Each line of the data holding "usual" should be found and copied.

#### EXCERPTED DATA ####

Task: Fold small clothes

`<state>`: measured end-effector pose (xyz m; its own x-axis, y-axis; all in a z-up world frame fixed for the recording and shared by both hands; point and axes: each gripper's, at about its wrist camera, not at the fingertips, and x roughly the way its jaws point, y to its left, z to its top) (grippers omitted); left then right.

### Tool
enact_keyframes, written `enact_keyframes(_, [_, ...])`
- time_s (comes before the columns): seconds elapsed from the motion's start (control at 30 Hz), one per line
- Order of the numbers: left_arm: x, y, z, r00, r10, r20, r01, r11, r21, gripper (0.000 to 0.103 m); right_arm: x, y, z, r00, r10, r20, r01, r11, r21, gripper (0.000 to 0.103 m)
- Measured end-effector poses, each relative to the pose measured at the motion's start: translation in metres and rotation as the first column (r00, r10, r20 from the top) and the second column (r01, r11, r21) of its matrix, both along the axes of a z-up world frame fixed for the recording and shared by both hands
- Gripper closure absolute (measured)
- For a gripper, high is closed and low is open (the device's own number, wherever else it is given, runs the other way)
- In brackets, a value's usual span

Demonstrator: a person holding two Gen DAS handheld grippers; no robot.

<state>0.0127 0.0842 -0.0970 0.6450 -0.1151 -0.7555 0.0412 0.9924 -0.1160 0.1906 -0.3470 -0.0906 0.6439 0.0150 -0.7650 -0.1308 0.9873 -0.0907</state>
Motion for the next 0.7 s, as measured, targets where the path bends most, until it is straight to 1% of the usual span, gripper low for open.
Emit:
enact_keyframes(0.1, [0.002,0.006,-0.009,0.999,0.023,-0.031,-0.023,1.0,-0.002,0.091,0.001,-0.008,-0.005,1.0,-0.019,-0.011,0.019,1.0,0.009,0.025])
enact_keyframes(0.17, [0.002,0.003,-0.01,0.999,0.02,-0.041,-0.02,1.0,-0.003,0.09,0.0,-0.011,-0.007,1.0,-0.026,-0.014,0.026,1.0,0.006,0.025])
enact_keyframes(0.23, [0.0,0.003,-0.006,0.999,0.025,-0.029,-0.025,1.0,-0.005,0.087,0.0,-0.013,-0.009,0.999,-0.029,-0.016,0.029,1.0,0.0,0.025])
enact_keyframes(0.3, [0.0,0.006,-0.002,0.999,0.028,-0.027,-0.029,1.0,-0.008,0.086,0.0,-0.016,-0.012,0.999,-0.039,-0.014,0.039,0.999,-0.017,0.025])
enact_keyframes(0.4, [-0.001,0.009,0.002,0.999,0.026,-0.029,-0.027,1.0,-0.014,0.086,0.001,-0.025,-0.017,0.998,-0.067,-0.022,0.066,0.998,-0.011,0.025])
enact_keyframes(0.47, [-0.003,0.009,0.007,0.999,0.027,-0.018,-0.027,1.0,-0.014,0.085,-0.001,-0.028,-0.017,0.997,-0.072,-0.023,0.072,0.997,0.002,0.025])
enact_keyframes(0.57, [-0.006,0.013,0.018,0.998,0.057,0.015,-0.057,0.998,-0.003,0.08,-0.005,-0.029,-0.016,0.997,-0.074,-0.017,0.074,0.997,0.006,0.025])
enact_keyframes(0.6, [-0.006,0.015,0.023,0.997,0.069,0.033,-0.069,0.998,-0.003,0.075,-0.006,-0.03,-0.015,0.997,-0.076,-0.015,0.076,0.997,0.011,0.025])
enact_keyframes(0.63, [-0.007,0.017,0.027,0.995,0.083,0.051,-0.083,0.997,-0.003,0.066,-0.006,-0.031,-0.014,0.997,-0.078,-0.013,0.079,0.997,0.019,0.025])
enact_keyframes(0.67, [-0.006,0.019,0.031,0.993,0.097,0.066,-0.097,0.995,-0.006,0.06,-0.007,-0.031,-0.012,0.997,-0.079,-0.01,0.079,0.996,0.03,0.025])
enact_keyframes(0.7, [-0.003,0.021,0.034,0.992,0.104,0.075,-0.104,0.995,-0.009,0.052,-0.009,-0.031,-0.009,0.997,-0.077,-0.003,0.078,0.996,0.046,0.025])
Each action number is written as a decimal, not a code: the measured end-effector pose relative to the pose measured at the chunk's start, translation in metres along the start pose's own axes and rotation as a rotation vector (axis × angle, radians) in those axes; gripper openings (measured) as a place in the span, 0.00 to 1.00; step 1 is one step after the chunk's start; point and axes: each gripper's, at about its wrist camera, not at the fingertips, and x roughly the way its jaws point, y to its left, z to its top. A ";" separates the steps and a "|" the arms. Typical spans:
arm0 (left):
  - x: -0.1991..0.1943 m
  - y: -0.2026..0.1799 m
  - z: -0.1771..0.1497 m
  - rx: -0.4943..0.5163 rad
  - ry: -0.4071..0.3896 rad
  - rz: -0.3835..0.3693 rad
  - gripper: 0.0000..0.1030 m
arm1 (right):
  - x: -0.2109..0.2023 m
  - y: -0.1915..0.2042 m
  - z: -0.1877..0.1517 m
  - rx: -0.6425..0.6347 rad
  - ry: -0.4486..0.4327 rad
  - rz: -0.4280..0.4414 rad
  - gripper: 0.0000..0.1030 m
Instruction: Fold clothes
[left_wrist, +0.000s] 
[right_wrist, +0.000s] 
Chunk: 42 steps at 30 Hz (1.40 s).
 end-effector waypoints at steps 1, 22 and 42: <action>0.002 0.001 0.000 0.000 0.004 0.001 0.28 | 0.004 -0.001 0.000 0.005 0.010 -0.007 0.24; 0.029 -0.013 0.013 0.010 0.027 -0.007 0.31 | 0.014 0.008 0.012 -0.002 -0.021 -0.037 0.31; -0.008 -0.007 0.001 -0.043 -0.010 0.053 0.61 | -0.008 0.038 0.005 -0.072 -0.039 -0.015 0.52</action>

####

YOUR SOLUTION:
- In brackets, a value's usual span
Motion for the next 0.7 s, as measured, targets where the path bends most, until it is straight to 1% of the usual span, gripper low for open.

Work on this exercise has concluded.